> [Information provided]
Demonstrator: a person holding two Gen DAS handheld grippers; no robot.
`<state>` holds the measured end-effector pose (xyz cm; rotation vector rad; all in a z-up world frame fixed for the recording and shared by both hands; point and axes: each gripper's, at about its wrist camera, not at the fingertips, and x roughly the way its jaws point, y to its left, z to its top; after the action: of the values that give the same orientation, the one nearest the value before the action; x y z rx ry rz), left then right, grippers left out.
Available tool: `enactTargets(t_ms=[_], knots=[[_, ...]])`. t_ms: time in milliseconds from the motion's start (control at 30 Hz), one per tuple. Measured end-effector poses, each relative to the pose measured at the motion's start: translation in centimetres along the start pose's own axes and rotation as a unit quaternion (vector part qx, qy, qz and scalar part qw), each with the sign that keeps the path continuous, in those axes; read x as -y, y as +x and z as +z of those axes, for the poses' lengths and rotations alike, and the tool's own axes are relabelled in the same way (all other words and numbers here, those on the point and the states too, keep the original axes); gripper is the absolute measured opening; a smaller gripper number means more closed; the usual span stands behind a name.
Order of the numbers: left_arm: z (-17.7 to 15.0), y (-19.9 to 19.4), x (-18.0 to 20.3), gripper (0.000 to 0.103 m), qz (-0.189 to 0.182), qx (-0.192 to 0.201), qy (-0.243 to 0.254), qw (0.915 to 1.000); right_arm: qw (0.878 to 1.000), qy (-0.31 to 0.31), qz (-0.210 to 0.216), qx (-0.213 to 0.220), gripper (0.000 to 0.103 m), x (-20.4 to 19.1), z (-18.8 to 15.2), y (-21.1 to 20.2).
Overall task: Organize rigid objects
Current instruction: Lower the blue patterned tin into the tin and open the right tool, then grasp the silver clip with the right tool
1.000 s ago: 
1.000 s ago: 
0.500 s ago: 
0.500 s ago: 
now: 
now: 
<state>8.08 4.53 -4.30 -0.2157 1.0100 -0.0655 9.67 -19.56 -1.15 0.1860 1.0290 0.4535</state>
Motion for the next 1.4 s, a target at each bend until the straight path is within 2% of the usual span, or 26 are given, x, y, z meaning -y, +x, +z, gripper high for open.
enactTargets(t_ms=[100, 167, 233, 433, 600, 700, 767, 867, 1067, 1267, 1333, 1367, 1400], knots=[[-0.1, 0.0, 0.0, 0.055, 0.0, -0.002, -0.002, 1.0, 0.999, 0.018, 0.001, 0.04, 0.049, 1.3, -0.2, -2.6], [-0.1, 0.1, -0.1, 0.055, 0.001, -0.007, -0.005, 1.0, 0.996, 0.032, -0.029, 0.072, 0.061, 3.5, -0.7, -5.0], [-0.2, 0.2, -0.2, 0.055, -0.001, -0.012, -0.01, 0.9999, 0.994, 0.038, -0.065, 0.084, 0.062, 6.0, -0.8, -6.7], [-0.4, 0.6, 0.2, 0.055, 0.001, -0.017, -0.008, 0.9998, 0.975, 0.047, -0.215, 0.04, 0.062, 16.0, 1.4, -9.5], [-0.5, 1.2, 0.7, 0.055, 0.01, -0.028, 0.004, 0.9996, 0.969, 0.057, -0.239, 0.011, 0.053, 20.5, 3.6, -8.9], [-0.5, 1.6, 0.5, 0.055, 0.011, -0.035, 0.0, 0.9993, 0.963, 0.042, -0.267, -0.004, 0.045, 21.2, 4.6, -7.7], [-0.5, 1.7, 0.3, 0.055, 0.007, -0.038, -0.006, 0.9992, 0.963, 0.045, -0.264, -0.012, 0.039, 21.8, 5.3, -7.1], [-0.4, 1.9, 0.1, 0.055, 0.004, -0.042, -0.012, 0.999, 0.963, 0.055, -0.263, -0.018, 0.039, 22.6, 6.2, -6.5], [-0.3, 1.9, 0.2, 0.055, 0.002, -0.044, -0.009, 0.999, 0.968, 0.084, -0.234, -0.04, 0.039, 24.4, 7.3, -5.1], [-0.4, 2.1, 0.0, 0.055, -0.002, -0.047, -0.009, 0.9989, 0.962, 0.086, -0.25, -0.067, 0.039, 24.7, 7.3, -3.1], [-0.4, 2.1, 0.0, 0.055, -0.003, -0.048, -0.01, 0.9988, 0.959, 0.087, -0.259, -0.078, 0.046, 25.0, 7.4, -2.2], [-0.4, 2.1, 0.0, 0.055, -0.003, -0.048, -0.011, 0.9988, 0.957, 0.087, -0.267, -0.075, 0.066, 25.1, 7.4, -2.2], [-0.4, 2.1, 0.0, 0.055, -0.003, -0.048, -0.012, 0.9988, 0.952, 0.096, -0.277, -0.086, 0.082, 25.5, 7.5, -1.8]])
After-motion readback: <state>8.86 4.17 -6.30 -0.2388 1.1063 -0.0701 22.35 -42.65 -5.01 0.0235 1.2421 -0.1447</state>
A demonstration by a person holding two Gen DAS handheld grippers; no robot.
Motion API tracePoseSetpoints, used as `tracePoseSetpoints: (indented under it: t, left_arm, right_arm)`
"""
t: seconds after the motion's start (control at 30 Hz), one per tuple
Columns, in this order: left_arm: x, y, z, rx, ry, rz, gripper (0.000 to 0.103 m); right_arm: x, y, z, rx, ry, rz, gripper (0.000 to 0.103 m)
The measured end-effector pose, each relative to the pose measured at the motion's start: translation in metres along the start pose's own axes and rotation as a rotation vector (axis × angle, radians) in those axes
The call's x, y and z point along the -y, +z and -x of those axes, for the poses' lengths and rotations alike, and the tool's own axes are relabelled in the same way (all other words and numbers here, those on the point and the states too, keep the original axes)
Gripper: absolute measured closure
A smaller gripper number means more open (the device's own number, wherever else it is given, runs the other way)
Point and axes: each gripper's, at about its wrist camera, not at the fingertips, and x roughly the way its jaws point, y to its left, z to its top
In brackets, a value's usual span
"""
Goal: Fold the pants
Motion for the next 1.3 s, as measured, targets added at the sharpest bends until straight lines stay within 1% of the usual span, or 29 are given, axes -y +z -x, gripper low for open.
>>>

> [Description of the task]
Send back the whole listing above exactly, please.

> [Exercise response]
Demonstrator: a person holding two Gen DAS handheld grippers; no robot.
`<state>` holds the measured end-effector pose (xyz cm; rotation vector rad; all in a z-up world frame fixed for the recording and shared by both hands; point and axes: each gripper's, at about its wrist camera, not at the fingertips, and x roughly the way its jaws point, y to its left, z to its top; after the action: of the values that give the same orientation, the one nearest the value before the action; x y z rx ry rz), left then right, grippers left out.
Available tool: `enactTargets(t_ms=[_], knots=[[_, ...]])`. t_ms: time in milliseconds from the motion's start (control at 30 Hz), one per tuple. Measured end-effector poses, each relative to the pose measured at the motion's start: translation in centimetres along the start pose's own axes and rotation as a unit quaternion (vector part qx, qy, qz and scalar part qw), each with the sign that keeps the path continuous, in those axes; read x as -y, y as +x and z as +z of those axes, for the poses' lengths and rotations alike, and the tool's own axes are relabelled in the same way (all other words and numbers here, those on the point and the states too, keep the original axes); gripper is the absolute measured opening; a smaller gripper number means more closed; the usual span stands behind a name.
Order of the numbers: left_arm: z (-17.7 to 15.0), y (-19.9 to 19.4), x (-18.0 to 20.3), gripper (0.000 to 0.103 m), qz (-0.189 to 0.182), qx (-0.192 to 0.201), qy (-0.243 to 0.254), qw (0.915 to 1.000); right_arm: qw (0.878 to 1.000), qy (-0.31 to 0.31), qz (-0.210 to 0.216), qx (-0.213 to 0.220), gripper (0.000 to 0.103 m), x (-20.4 to 19.1), z (-18.8 to 15.2), y (-21.1 to 20.2).
Overall task: Organize rigid objects
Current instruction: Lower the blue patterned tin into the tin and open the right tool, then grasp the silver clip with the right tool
1.000 s ago: 
1.000 s ago: 
0.500 s ago: 
0.500 s ago: 
now: 
now: 
<state>8.08 4.53 -4.30 -0.2157 1.0100 -0.0655 9.67 -19.56 -1.15 0.1860 1.0290 0.4535</state>
Motion for the next 1.4 s, a target at each bend until the straight path is within 2% of the usual span, or 26 are given, x, y, z meaning -y, +x, +z, gripper high for open.
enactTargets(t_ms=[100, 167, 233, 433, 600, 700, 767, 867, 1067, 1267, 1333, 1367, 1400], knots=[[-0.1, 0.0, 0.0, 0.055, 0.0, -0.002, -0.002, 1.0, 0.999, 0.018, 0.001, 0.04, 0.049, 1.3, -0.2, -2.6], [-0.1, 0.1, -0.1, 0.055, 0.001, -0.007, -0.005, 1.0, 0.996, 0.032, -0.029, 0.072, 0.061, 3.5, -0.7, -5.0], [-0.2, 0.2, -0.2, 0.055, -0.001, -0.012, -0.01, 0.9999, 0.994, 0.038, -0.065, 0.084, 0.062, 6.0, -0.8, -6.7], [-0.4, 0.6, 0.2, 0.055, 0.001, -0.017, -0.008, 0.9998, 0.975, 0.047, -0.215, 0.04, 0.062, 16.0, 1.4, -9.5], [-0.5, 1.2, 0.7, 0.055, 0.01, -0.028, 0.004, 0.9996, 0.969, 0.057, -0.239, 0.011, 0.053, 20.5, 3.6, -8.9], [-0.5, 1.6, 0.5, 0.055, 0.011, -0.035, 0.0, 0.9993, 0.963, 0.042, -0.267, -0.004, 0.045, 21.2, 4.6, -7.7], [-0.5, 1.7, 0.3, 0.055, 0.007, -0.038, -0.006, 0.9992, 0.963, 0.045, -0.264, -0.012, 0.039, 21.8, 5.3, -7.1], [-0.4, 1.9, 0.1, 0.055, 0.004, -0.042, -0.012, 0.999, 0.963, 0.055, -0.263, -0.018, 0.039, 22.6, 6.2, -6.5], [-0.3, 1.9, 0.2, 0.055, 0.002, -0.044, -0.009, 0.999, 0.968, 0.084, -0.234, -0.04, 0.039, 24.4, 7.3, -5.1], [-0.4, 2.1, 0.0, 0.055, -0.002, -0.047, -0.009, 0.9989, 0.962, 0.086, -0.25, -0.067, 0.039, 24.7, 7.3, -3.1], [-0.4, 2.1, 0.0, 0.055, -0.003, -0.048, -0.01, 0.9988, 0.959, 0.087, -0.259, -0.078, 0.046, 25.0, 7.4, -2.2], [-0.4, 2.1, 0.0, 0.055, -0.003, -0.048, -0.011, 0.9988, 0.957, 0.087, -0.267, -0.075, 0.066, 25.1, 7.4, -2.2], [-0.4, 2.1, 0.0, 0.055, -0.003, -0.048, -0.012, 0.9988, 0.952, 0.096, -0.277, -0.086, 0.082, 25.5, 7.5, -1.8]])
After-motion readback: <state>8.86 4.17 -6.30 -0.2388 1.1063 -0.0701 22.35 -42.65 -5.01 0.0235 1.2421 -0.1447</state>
A demonstration by a person holding two Gen DAS handheld grippers; no robot.
Motion API tracePoseSetpoints, used as `tracePoseSetpoints: (indented under it: t, left_arm, right_arm)`
"""
t: seconds after the motion's start (control at 30 Hz), one per tuple
Columns, in this order: left_arm: x, y, z, rx, ry, rz, gripper (0.000 to 0.103 m); right_arm: x, y, z, rx, ry, rz, gripper (0.000 to 0.103 m)
The measured end-effector pose, each relative to the pose measured at the motion's start: translation in metres along the start pose's own axes and rotation as a rotation vector (axis × angle, radians) in those axes
The call's x, y and z point along the -y, +z and -x of those axes, for the poses' lengths and rotations alike, and the tool's own axes are relabelled in the same way (all other words and numbers here, those on the point and the states too, keep the original axes)
Gripper: absolute measured closure
A smaller gripper number means more open (the device's own number, wherever else it is given, runs the other way)
Point and axes: each gripper's, at about its wrist camera, not at the fingertips, and x roughly the way its jaws point, y to its left, z to its top
In brackets, a value's usual span
"""
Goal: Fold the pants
Motion for the next 1.3 s, as measured, targets added at the sharpest bends until straight lines stay within 1% of the usual span, or 29 are given, axes -y +z -x, gripper low for open.
>>>

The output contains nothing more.